True, but Security > Friction; especially when it comes to hard earned wealth in a poor country like ours, where even daily wage earners use UPI now, especially because of COVID-19 induced lockdowns(COVID-19 themed UPI frauds for OTP are also increasing at the alarming rate for the same reason).

More over email is Federated, not owned by any single entity, I can run my own email infrastructure with minimal expenditure if needed. But for phone number itself I have to depend upon a Monopoly, Duopoly or an Oligarchy at best who if needed can screw me up if they want at anytime.

[murukesh_s]

>cheap smartphones disagree. you get surprisingly powerful smartphones within 100-150$ range. Since you anyway have to shell out close to 100$ for a decent smartphone, many extend that to 130$ (10,000 Rs - a phycological barrier) to get a quite good smartphone - thanks to plenty of Chinese mobile manufacturers.

Few phones with more than decent specs:

https://www.flipkart.com/oppo-a5s-black-64-gb/p/itmffhgzsqac...

https://www.flipkart.com/redmi-8-emerald-green-64-gb/p/itme0...

https://www.flipkart.com/realme-narzo-10-that-blue-128-gb/p/...

[achow]

The argument was not that cheap smartphones cannot handle email apps (or such); but these phones can only have so many things and definitely no expectation to have hardware based security features.

[kevincox]

You probably don't need hardware security features. OS-based software U2F would probably be a step up (prevents sim-jacking, but physical access to the phone is possibly more vulnerable)

[lazycouchpotato]

> Extraordinary dependence on 'Mobile Number' for security

Yeah this sucks. I haven't been in India since 2018 and I'm locked out of UPI after my previous phone died.

[captn3m0]

> be prepared for transaction failures at best to getting locked out of the UPI apps at worst

Can you clarify on this? I’ve made transactions with UPI over in-flight Wi-Fi and no cellular coverage. The entire protocol does not require cellular/SMS coverage beyond the initial setup.
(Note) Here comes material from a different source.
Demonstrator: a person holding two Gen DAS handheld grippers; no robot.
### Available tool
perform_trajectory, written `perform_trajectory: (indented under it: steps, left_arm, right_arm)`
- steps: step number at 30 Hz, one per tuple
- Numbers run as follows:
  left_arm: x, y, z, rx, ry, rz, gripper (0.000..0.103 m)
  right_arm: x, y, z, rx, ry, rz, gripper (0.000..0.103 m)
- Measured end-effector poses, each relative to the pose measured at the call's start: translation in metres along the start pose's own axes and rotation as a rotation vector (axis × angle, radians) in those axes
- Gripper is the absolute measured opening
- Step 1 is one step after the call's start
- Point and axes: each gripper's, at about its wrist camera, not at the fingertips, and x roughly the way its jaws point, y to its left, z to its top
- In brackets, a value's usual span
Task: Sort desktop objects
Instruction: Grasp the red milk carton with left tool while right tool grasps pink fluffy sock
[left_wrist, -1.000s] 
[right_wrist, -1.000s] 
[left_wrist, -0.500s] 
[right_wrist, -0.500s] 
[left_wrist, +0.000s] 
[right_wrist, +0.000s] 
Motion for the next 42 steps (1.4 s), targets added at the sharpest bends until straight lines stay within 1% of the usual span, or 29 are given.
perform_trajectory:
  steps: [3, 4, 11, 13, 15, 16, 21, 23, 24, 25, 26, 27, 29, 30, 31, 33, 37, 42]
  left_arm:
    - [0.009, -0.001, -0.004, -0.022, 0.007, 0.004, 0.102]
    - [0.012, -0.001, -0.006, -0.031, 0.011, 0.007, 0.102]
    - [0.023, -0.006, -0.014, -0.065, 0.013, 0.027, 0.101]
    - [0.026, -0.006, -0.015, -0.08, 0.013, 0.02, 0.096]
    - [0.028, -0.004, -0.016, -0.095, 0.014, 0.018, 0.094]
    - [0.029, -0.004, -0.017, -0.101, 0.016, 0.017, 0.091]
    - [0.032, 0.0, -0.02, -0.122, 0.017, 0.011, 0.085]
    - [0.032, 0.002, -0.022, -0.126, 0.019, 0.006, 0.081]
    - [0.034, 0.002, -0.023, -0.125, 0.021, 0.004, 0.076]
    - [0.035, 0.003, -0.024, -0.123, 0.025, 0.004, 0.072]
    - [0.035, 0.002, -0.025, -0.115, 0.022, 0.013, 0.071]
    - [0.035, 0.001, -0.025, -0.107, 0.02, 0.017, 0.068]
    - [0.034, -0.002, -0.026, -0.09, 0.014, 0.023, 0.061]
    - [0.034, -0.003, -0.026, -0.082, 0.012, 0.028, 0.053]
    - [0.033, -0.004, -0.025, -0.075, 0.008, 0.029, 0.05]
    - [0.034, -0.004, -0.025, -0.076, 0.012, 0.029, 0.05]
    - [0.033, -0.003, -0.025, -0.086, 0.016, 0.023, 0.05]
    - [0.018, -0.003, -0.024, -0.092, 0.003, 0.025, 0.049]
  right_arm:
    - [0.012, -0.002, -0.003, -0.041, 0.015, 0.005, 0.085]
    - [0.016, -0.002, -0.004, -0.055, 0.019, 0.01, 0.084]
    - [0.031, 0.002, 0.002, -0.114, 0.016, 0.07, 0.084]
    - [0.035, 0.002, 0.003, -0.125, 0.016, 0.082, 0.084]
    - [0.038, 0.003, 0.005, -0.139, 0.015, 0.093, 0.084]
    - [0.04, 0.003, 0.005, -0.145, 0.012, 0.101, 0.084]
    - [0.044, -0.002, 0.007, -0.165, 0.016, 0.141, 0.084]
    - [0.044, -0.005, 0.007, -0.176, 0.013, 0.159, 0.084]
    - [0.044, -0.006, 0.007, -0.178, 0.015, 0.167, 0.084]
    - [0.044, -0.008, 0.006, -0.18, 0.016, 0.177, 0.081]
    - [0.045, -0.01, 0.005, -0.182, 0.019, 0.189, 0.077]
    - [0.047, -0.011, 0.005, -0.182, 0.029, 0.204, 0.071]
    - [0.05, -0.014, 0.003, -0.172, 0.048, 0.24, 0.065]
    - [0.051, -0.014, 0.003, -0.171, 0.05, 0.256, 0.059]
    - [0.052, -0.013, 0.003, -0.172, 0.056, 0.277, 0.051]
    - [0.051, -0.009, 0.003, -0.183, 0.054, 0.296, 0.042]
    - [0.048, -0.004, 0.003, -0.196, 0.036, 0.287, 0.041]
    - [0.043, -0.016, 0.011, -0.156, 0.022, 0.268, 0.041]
Unless your specific PSP is doing some risk checks and signing you out, I don’t see why this would happen. The SIM-bindings are supposed to be persistent in nature.

Maybe your PSP is over-eager and you should try switching?

[Abishek_Muthian]

> I’ve made transactions with UPI over in-flight Wi-Fi and no cellular coverage

Not sure whether aeroplane mode interrupts app's ability to fetch unique hardware ID like(IMEI, MEID, ESN, IMSI) but I've had such troubles multiple times, but as I said my phone is always on Aeroplane mode.

>Maybe your PSP is over-eager and you should try switching?

Could be. But the choice of apps according to me range from, less trustworthy to totally not-trustworthy and so I'm out of luck there as well. Nowadays, I just enable cellular services for few minutes, recharge that damn thing, before UPI transactions.

[manoj_venkat92]

I think you're a non-resident dude, sady they didn't expand the whole UPI protocol to include non-Indian numbers which is a shame, we could've showed off to people.

[Abishek_Muthian]

I am as resident of India, as that Iron pillar at Qutb Minar:)

[ramraj07]

One counterpoint is that the concept of an OTP is now so widespread that even the most senile of my relatives know not to share it with anyone. Im yet to hear a single case of socially engineered forgery happening from my friends and family circles, but almost every one of my friends in the US including myself have had fraudulent charges on some credit card once every few years. So this system seems far more secure than whatever cluster* is in the US.

[signal11]

> Im yet to hear a single case of socially engineered forgery happening from my friends and family circles

Search Google News for [upi fraud India]. It happens far more than you think.